Let's see where it brings us...


ganzzahl t1_itwsfkh wrote

This is perhaps an entirely dumb question that I will be able to answer for myself after I read through the Triton docs, but I'll ask anyway: Could one implement custom ONNX operators using Triton, or can it only be used in a Python environment?


nbviewerbot t1_ittyag6 wrote

I see you've posted a GitHub link to a Jupyter Notebook! GitHub doesn't render large Jupyter Notebooks, so just in case, here is an nbviewer link to the notebook:

Want to run the code yourself? Here is a binder link to start your own Jupyter server and try it out!

^(I am a bot.) ^(Feedback) ^(|) ^(GitHub) ^(|) ^(Author)


sam__izdat t1_ittxs83 wrote

> 8.0 (Ampere) or higher is required to install kernl

sobs softly in Kepler


pommedeterresautee OP t1_ittyyn3 wrote

Kepler gen is a bit old, but we may increase hardware support in the future.

First Triton is going through a big rewriting and it's expected that some bugs we had to support older devices will be fixed, of course, nothing 100% sure.

Moreover, we plan to (re)explore cutlass which supports at least Tesla hardware (but they said that their -new- work will only target >= Ampere devices).


sam__izdat t1_ittzava wrote

Oh, I absolutely don't expect you folks to support a Tesla from 2014 -- I just kind of crossed my fingers and tried it anyway, on the remote chance that by some miracle it might work, like a magic spell to speed up this slowpoke.


Sylv__ t1_itu2oar wrote

Impressive work! Thank you for open-sourcing it.


gionnelles t1_itujc1u wrote

This is very exciting, my team will be checking this out ASAP. This is fantastic for R&D folks looking to move models towards production with much less effort.


gaetansnl t1_itunddm wrote

Hello ! I'm one of the maintainer of Kernl. Thanks for your comment ! Don't hesitate to give us feedback, and tell us if we can improve things for your use case :)


seek_it t1_iu1t7d4 wrote

Can I also use this project to improve inference time of projects like yolov5, etc.?
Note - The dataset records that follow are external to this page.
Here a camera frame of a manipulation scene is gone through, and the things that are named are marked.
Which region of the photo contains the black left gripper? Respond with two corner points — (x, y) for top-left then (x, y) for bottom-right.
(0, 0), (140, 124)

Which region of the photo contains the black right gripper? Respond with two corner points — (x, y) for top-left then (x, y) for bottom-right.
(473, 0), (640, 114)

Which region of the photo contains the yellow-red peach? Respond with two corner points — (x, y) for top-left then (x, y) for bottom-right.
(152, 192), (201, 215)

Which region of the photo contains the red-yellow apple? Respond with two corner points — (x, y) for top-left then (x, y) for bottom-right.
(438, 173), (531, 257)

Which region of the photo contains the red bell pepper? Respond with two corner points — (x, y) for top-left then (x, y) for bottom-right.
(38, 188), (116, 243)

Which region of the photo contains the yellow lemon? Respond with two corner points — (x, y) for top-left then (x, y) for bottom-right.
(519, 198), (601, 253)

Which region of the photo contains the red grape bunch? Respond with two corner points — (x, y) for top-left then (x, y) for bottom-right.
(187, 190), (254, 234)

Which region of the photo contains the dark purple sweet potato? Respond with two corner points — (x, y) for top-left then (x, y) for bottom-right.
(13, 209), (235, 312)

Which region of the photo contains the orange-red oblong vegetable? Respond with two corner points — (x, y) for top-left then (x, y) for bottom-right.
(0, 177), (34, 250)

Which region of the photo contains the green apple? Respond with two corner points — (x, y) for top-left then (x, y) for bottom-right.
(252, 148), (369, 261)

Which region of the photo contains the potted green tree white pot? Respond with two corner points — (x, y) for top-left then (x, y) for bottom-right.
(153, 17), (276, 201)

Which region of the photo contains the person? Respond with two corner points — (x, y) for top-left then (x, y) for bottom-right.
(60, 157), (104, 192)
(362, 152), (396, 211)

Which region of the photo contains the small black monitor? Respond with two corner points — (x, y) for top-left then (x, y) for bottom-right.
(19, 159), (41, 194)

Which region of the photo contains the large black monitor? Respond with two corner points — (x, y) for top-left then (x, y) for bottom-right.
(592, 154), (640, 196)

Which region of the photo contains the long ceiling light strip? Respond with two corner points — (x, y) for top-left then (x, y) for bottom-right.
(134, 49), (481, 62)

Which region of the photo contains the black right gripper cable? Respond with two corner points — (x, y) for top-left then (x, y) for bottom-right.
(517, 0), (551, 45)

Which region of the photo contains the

pommedeterresautee OP t1_iu2vg8y wrote

Right now the kernels cover linear layer, attention, and layer norm / rms norm. So the effect would be limited outside a transformer or assimilated. However we will increase the number of kernels, but convolution is not right now our priority


Lolologist t1_itux8cs wrote

This all looks very impressive!

I'm not terribly well-versed in the nitty-gritty of ML's underpinnings so forgive me if this is a dumb question but:

How might we apply your speedup to, say, spaCy? Is this something that is dragged and dropped in somewhere?


pommedeterresautee OP t1_ituya3z wrote

I have not used Spacy since years but my understanding is that for large models they leverage Hugging Face library (, so I would say it should work out of the box, the only thing is to catch the model instance and override it with the optimized version (it will take the very same input).
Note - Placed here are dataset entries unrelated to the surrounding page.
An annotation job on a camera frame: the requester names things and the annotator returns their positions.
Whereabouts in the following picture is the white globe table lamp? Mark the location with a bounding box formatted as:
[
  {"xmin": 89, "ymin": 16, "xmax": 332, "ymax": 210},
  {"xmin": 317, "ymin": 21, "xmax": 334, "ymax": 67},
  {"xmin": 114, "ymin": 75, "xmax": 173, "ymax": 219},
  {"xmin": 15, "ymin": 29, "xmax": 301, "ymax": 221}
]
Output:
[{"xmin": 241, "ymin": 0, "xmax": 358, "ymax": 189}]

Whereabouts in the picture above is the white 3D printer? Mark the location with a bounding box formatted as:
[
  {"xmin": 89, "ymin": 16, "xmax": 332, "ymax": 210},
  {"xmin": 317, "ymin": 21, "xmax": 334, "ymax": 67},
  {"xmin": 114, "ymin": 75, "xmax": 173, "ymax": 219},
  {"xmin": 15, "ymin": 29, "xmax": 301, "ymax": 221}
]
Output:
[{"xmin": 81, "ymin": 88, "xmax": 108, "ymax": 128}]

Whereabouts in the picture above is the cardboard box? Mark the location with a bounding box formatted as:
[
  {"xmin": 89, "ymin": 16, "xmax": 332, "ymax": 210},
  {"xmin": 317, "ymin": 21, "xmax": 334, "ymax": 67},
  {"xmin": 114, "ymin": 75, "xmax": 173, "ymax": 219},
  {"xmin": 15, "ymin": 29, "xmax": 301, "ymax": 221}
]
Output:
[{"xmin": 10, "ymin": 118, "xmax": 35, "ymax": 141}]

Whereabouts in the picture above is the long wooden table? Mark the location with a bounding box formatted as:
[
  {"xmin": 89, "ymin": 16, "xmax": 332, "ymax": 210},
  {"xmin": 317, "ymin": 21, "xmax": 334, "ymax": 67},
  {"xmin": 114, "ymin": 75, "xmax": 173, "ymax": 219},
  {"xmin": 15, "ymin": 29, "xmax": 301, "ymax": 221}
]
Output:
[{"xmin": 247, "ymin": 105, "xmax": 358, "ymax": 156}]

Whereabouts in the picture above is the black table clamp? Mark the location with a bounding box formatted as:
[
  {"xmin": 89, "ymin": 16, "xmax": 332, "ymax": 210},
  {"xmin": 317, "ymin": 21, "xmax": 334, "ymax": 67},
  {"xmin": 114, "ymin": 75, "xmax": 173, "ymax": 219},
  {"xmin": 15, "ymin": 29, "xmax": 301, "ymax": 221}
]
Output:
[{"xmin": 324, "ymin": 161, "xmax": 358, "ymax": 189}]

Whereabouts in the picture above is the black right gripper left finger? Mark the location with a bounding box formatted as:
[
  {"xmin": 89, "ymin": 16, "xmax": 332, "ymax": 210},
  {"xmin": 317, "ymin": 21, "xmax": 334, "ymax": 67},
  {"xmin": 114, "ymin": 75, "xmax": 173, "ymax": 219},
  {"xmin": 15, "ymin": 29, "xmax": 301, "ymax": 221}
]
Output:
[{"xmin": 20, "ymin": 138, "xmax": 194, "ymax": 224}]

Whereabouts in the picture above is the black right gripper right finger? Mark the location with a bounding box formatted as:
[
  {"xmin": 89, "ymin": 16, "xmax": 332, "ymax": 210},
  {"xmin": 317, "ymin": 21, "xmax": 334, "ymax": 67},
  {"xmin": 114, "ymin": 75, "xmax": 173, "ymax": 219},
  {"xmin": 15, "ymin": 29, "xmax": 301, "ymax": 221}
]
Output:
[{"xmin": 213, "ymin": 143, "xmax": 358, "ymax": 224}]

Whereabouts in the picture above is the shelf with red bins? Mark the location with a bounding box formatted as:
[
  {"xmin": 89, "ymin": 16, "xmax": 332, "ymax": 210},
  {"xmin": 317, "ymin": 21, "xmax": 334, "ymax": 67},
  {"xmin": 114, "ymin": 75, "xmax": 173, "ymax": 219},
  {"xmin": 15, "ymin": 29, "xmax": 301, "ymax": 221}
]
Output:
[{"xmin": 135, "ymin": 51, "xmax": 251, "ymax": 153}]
Maybe a redditer with more Spacy knowledge than I have can validate the approach...


reSAMpled t1_iuj2yrm wrote

I also haven't used spaCy in a while, but I am pretty sure there is not a way to make this work with -sm, -md or -lg models, but what Michaël says should be true for -trf models, but I don't think it will be easy. Already spacy-transformers has to wrap HF models so they have a thinc API, you would have to dig deep in there to call Kernl's optimize_model


programmerChilli t1_itv2ckn wrote

I'm somewhat surprised Inductor performs worse than cudagraphs given Inductor by default should be wrapped behind cudagraphs.


pommedeterresautee OP t1_itv3bu7 wrote

Yeah, it doesn't make sense to me either. Also I was expecting a bit better speedup (regarding those shared on the PyTorch dev forum). I tried several combinations of params (enabling the disabled optimizations) but they were either broken (eg matmul ops template) or making things slower.

Scripts are here:

Let me know if you find something suspicious.